Anyone who has worked in customer service has heard that cliché saying a thousand times– “the customer is always right!” They also know how difficult it is to earn and keep the trust of clients. Whether a retail clerk, or a business facing sales of raw materials, winning the hearts and minds of customers is crucial to a company’s success.

At Samsung, we always strive to earn the trust of our business partners and ensure their satisfaction. In the final part of our three-part New Culture Awards series, we’re highlighting the individuals that have shown acumen for customer service.  

Moving Beyond Limitations

While customer satisfaction remains a challenge to every salesperson, Youngil Ko, seems to have found the key.

 “I believe an opportunity is created when we persistently contemplate on a client’s needs instead of dwelling on our limits,” said Ko. “What’s most important is a continuous effort to understand a client’s situation and position so that our results are not short lived.”

This insight and patience earned him the trust of his clients and was the catalyst that brought him to be his position as a manager in the Corporate Planning department. After 8 years on the Natural Resources Team’s coal department, his reputation among his colleagues for having a customer-oriented mindset and speedy communication are now being put to work planning business strategy for the Natural Resources Team.

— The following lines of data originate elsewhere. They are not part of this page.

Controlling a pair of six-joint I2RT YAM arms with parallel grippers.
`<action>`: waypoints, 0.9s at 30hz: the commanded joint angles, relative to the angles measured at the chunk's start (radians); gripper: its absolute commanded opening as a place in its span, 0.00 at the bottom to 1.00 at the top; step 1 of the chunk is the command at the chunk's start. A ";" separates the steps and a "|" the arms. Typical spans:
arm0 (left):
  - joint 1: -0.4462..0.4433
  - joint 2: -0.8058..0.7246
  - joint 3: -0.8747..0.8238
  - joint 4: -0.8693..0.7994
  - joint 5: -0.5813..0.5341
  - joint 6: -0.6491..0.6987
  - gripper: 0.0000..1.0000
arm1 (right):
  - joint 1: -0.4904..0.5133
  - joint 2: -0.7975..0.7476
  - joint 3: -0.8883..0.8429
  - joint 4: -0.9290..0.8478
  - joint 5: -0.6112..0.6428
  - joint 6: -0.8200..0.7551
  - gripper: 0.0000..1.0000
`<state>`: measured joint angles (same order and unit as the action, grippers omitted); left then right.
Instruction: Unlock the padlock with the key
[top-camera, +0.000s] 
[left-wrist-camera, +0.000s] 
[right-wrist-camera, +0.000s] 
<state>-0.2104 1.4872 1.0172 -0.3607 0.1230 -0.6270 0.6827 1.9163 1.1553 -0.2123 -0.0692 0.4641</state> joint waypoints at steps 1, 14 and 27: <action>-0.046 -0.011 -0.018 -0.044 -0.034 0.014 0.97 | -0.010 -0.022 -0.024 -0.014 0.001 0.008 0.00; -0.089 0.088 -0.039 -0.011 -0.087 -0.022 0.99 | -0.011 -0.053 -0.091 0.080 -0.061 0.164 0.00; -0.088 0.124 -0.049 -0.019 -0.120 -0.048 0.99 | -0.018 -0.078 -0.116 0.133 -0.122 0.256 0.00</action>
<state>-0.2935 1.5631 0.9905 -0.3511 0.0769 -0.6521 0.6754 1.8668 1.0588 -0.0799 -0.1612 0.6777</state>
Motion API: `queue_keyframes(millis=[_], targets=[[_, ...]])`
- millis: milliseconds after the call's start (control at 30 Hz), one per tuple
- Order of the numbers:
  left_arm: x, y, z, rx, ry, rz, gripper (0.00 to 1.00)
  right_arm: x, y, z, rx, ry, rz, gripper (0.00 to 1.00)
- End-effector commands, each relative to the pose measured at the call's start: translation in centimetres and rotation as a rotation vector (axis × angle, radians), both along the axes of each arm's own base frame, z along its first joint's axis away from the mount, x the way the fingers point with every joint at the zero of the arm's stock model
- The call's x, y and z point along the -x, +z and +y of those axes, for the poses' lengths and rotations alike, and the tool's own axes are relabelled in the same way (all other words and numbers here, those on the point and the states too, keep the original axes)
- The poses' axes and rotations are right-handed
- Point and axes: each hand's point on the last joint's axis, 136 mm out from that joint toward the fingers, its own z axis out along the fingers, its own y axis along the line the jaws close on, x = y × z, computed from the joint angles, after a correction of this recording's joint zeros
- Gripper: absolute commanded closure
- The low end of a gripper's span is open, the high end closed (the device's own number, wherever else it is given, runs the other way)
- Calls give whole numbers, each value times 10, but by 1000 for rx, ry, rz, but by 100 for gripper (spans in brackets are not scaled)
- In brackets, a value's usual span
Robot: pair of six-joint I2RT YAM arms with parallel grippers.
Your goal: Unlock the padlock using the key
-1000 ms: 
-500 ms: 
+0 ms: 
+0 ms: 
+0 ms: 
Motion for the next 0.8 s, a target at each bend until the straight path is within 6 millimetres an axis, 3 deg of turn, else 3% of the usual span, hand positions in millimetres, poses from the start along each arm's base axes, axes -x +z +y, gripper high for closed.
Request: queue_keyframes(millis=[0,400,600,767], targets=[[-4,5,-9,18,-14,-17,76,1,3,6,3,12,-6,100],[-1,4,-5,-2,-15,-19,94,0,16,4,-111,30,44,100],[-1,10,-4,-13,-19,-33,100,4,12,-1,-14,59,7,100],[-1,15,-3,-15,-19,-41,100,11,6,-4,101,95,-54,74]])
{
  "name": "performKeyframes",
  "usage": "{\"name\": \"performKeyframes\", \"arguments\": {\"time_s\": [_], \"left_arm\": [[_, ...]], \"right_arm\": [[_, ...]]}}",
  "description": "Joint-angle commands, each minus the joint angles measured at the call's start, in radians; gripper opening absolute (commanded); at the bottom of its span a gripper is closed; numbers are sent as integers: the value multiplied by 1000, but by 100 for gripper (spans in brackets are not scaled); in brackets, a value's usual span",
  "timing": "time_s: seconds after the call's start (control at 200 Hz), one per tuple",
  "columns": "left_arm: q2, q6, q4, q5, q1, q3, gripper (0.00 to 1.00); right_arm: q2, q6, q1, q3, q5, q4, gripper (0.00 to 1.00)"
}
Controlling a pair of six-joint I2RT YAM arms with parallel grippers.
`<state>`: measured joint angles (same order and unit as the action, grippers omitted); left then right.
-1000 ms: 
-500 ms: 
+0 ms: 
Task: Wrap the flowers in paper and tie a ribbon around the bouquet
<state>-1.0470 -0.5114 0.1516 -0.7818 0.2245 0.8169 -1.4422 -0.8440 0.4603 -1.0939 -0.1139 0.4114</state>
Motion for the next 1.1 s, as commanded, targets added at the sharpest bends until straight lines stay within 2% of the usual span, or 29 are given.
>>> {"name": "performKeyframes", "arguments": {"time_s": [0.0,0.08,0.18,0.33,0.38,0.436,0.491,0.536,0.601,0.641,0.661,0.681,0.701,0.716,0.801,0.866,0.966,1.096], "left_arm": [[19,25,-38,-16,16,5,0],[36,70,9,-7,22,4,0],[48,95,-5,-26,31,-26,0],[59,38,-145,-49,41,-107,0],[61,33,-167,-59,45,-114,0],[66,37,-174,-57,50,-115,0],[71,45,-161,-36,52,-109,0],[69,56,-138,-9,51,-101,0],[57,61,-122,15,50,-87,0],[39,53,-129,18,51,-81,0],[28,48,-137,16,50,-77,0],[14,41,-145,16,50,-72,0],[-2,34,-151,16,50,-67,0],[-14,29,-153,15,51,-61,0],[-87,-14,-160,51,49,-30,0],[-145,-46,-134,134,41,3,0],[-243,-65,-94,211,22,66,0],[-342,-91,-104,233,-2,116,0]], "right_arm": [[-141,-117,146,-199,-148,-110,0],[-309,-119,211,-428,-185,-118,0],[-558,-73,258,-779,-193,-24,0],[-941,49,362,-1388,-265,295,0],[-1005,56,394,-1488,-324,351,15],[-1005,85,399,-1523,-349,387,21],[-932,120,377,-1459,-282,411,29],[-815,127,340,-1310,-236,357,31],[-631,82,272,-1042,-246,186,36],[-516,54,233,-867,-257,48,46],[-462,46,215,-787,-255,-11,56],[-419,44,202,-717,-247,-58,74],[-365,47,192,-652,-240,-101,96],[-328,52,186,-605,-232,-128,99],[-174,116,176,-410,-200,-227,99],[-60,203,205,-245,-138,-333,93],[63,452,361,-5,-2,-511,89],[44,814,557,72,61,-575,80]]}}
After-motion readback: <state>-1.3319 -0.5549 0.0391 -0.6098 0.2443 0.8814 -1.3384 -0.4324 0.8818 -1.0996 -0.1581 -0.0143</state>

Ko’s accomplishments include building a relationship with a large coal mine in Indonesia and subsequently winning a contract to supply the Korea Electric Power Corporation (KEPCO), which has a reputation for a difficult bidding process. He credits the success to building an airtight customer satisfaction strategy, but it was no easy task.

“Even after we won the first bid, I was worried right until the very first day of shipment,” said Ko. “Everyone involved, including RE/GEs at the Jakarta office and personnel in Seoul agonized over ways to satisfy the [client’s] quality control standards.”

The result was winning a contract that was previously exclusive to major mining companies. Faced with such stiff competition, Ko says he isn’t the only one that deserves the reward and stressed his gratitude for his colleagues.

“It was a joint achievement of our team head, many seniors and colleagues involved, and the REs and GEs of the Jakarta office,” he said. “I’d like to tell them I feel bad to be the only one receiving this award, and that I’m truly grateful for their efforts.”

Knowing Your Client

Sometimes customer satisfaction means knowing what your clients want before they know it themselves. Jungwon Lee, an assistant manager of the Electronic Equipment and Components, has taken that philosophy to heart.

Working mainly with projects involving idle equipment, Lee is known for being polite and courteous go-getter. Working day and night, and even on weekends, his eagerness has earned the trust of his clients. He says customer service is all about being able to predict your clients’ needs.

“Customer satisfaction is preemptively offering to do a job that clients wish not to do themselves and taking slight credit for it,” said Lee.

It’s also about sticking through tough circumstances. One of Lee’s most memorable projects is when he was sent to work alone in Cheonan, a city just south of Seoul. Early days and stressed out clients made for a difficult project, but Lee found reward in building relationships with his clients.

“Back then, there was no established work procedure, so I had to take care of everything on my own, from fine-tuning the entire project schedule to handling small issues that arise from the site. There were at least a few unexpected situations on any given day,” said Lee. “Employees from the client company were stressed out from their work, but one night they cheered me up while sharing a late-night snack with me. I don’t think I’ll ever forget that moment.”

The Difference a Smile Makes

With a big, friendly smile, Kyoohak Kim is known by his colleagues as someone that can help when a project takes a left turn.

The Senior Manager of the Corporate Logistics Planning department is famously known as the “Smile Man” among his coworkers for always having an approachable demeanor and a sense of humor. When asked why he smiles so much, Kim answers, “I’m not handsome, so I look better when I smile.”

Prior to joining Samsung C&T, Kim worked in shipping and trading for over 15 years. His hands-on experience is now helping inform corporate logistics as he works in chartering ships for steel trading. It’s this knowledge and expertise that informs his approach to customer satisfaction.

“Customer satisfaction is like pouring someone a drink before he/she sees the bottom of the glass,” said Kim, referring to a Korean custom to show a caring nature when drinking with friends. “It’s also important to secure unique professionalism and know-how.”

With such a positive outlook, it’s no wonder Kim receives praise from so many people. Armed with the knowledge he has accumulated over his years of work, Kim communicates with his colleagues and extends his help before being asked as he leads his team.

“I spend a lot of time having conversations with salespeople to understand their situations,” he said. “I plan on combining my experiences and know-how with the insight I gained from recent business trips to major ports of the world to realize maximum utilization of the network that foreign logistics companies have. I hope my efforts can aid in learning the logistics situation and chartering ships.”